Now still questioning about why do my simple flag generator can surpass even my full-featured name generator just recently… 🤔
Checked out the current growth of the flag generator and the generator manager from last Thursday. It was gone from 8290 views to 8613 views today this 11 AM, meanwhile my generator hub page had 16005 views and now has 16375 views. It’s crazy to think when comparing these though.
And after some calculating, the flag generator has gained another +323 views and my generator hub page’s +370 views, since last Thursday. Still the fastest! 😃 But I’m still amazed how that simple generator can grow so fast that it’s close to my hub page. And it’s unpredictable whether or not the flag generator will soon surpass the growth or even overtake the generator hub page…
And in the chart, I can see that the growth has been going faster and faster recently, eventually surpassing the name generator. I updated the Generator Manager once every 3-6 hours, and I have almost left the flag generator unedited like a few days, only been updating it once a day.
If you didn’t know, the gray one is the generator manager, orange is the flag generator, and red is the name generator.

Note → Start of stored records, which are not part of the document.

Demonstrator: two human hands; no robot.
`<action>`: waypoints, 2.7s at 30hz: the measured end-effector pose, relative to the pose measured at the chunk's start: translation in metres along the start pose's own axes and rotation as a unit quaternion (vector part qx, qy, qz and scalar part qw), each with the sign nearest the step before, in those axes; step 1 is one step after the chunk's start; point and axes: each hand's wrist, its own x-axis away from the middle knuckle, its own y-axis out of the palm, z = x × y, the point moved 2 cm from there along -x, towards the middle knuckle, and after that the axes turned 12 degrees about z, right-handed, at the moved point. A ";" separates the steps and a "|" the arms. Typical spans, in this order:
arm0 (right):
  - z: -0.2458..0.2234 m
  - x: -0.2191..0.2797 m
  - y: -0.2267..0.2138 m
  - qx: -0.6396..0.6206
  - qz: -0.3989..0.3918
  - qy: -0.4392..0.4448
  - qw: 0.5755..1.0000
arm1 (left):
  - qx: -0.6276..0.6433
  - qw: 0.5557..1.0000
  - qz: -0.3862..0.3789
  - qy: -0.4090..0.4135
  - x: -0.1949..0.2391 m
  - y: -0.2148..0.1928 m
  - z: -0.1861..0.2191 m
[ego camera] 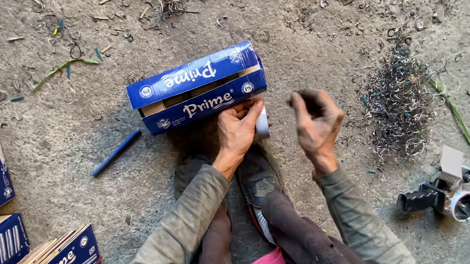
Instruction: The person assembles a cardboard box by hand, secures it with tape, and fills it with metal nipples from a pile on the floor before sealing the box with additional tape.
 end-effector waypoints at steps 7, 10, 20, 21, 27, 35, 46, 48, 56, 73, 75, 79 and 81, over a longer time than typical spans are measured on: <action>-0.003 -0.029 -0.004 0.057 -0.097 -0.168 0.979 | -0.029 0.999 0.005 -0.024 0.009 0.003 0.012; 0.002 -0.044 0.029 0.033 -0.185 -0.240 0.952 | -0.068 0.998 -0.002 -0.003 -0.008 -0.003 -0.011; 0.035 -0.077 0.056 0.057 -0.114 -0.400 0.907 | 0.048 0.990 -0.052 -0.119 0.012 -0.007 0.016; 0.047 -0.075 0.058 0.074 -0.105 -0.404 0.906 | 0.058 0.981 -0.115 -0.145 0.020 -0.007 0.012; -0.015 -0.016 0.021 0.029 -0.051 -0.280 0.958 | 0.167 0.976 -0.114 -0.086 0.055 -0.058 0.067; -0.083 0.073 0.055 -0.057 -0.226 -0.301 0.925 | 0.149 0.985 0.007 0.083 0.046 -0.139 0.123; -0.119 0.096 0.120 -0.253 -0.330 0.111 0.903 | 0.012 0.954 -0.019 0.300 -0.085 -0.187 0.140; -0.126 0.102 0.133 -0.260 -0.324 0.144 0.898 | 0.013 0.972 0.005 0.235 -0.101 -0.186 0.129; -0.121 0.110 0.159 -0.274 -0.296 0.182 0.897 | -0.063 0.995 0.073 0.039 -0.141 -0.175 0.091; -0.095 0.116 0.166 -0.335 -0.276 0.114 0.894 | 0.015 0.937 -0.102 0.333 -0.057 -0.223 0.102; -0.095 0.117 0.167 -0.341 -0.276 0.106 0.892 | 0.022 0.934 -0.077 0.348 -0.050 -0.220 0.077; -0.092 0.116 0.168 -0.341 -0.285 0.081 0.892 | 0.012 0.897 0.062 0.437 -0.041 -0.206 0.043; -0.093 0.115 0.167 -0.340 -0.291 0.076 0.891 | -0.048 0.870 0.087 0.484 -0.041 -0.210 0.042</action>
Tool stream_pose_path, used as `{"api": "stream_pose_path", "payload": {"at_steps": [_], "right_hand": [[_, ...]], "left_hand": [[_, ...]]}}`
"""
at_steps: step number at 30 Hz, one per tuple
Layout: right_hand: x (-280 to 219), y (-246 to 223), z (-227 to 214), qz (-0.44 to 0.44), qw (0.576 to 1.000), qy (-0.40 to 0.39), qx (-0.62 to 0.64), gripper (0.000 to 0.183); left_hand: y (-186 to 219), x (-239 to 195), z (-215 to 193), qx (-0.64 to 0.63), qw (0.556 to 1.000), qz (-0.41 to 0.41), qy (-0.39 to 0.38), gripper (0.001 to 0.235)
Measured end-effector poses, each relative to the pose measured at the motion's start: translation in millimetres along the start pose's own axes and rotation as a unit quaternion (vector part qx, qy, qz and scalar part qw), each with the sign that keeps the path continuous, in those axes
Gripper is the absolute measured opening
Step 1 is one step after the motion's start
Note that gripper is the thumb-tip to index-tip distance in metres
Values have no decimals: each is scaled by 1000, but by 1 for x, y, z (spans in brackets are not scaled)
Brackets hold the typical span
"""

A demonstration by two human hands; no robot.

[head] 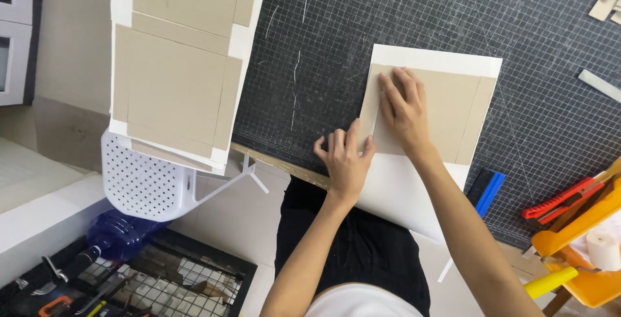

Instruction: Assembling cardboard components by applying glue with a roller and pressing them onto a paper backing.

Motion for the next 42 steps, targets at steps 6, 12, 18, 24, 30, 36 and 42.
{"api": "stream_pose_path", "payload": {"at_steps": [6, 12, 18, 24, 30, 36, 42], "right_hand": [[2, -1, -2, -6, 1000, 6, 8, 32], [0, -1, 1, -11, 1000, 4, -19, 30], [-5, 1, 8, -15, 999, -7, -43, 30], [-1, -1, 6, -6, 999, -10, -40, 29], [-3, 1, 8, -3, 1000, -12, -24, 30], [-2, 1, 9, -7, 999, -24, -47, 37], [0, 0, 7, -11, 999, -16, -33, 34]], "left_hand": [[5, -2, 2, -11, 1000, -1, -6, 42], [3, -3, 4, -7, 1000, 4, -5, 42], [3, -4, 6, -10, 1000, 9, -5, 41], [3, -2, 6, -21, 1000, 8, -12, 42], [0, -3, 9, -21, 1000, 6, -22, 44], [-3, -3, 8, -34, 999, 11, -41, 42], [-10, -9, 11, -20, 996, 18, -88, 43]]}}
Point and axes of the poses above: each hand's wrist, its own x-axis towards the middle knuckle, its own z-axis out of the palm, y = z × x, the point moved 7 cm from there along x, towards the middle knuckle, and after that the axes turned 15 degrees about -z, right-handed, at the moved point
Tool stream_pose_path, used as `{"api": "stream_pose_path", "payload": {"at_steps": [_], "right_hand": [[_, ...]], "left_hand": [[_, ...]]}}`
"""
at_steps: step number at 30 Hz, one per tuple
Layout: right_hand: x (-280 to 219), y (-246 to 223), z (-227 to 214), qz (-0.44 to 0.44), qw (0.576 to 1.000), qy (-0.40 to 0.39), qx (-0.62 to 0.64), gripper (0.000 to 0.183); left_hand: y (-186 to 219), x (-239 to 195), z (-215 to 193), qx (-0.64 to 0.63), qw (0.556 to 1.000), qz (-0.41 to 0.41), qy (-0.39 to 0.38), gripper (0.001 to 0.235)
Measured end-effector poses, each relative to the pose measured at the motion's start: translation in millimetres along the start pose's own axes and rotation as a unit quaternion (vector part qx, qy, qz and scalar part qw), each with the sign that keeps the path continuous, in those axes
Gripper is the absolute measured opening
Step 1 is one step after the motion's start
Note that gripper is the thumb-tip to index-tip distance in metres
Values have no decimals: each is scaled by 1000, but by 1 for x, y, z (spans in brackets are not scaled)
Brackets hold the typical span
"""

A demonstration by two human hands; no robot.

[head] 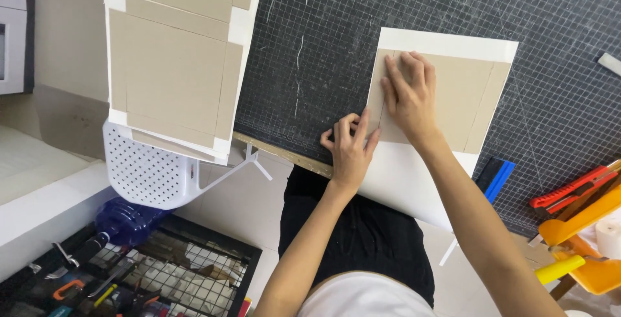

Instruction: Assembling cardboard components by applying glue with a roller and pressing them onto a paper backing.

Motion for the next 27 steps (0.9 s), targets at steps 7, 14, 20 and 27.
{"api": "stream_pose_path", "payload": {"at_steps": [7, 14, 20, 27], "right_hand": [[-1, 0, 1, 2, 1000, 4, -2, 35], [5, -7, 0, -13, 998, -39, -50, 35], [6, -9, 2, -15, 997, -43, -66, 36], [3, -8, 6, -35, 994, -37, -95, 35]], "left_hand": [[-8, 2, -2, -22, 997, -5, -78, 45], [-16, 7, 0, -34, 980, 37, -190, 69], [-10, 9, -2, -14, 983, 67, -170, 63], [9, 19, -11, -8, 978, 2, -207, 51]]}}
Point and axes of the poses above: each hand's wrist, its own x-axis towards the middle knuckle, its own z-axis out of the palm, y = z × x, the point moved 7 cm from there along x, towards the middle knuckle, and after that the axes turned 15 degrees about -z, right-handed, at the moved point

Edit: Correcting my calculations. This kind of thing is still sort of out of my control, though.
so cool how you have a chart!
thank you for this informative and helpful post. Stating for benefit of others: Going over mine just now I had never noticed that the title in meta does not show up on the Generators page but it doesn’t. I had been having my meta title match the page name usually assuming people browsing perchance would be seeing it, but they don’t. So it is safe to use a wordier title in the meta tag than the name of your page and won’t mess with how you are seen on the generators page. basically no one on perchance will see it and you should optimize it for search engines
edit: title is visible in the tab.
so too bad mines title in the tab looks slightly less beautiful but changed it and let’s see what happens!
That’s one of the natures that the
generators
page have, which is displaying the full link rather than the$meta.title
. But we could have an option to display the latter, and then put the full link on top as a small text, so it’ll look even more appealing to Perchance browsers, not just in search results.I’ve updated the
generators-with-blocklist
to add the title as well on the card :). Though it makes a lot of space since some titles are pretty long.Nice! Though it’d be better to add some transparency around the URL so people tend to read the title more.
OOOOH I KNOW THAT ONE
i thought i did the description pretty well on that to get people from the internet, tho the title i could only add princess and still have it look nice so i feel the title is mediocre.
for everyone else: have any generators you think you did the title and/or description really nicely for search engines on? any you think it could be better but can’t figure out what to do to make it better?
Updated! Not even sure how much that page is being used xdd
@perchance@lemmy.world Are private genratiors hidden behind a robots.txt that prevent the massive Google webcrawler from indexing them
No, “private” actually just means “not listed anywhere” (e.g. on /generators). If you don’t link it anywhere publicly, then Google won’t be able to find it, but if you do e.g. post it to social media that Google can access, or link it on your blog, then Google will index it and people will be able to find it via a Google search.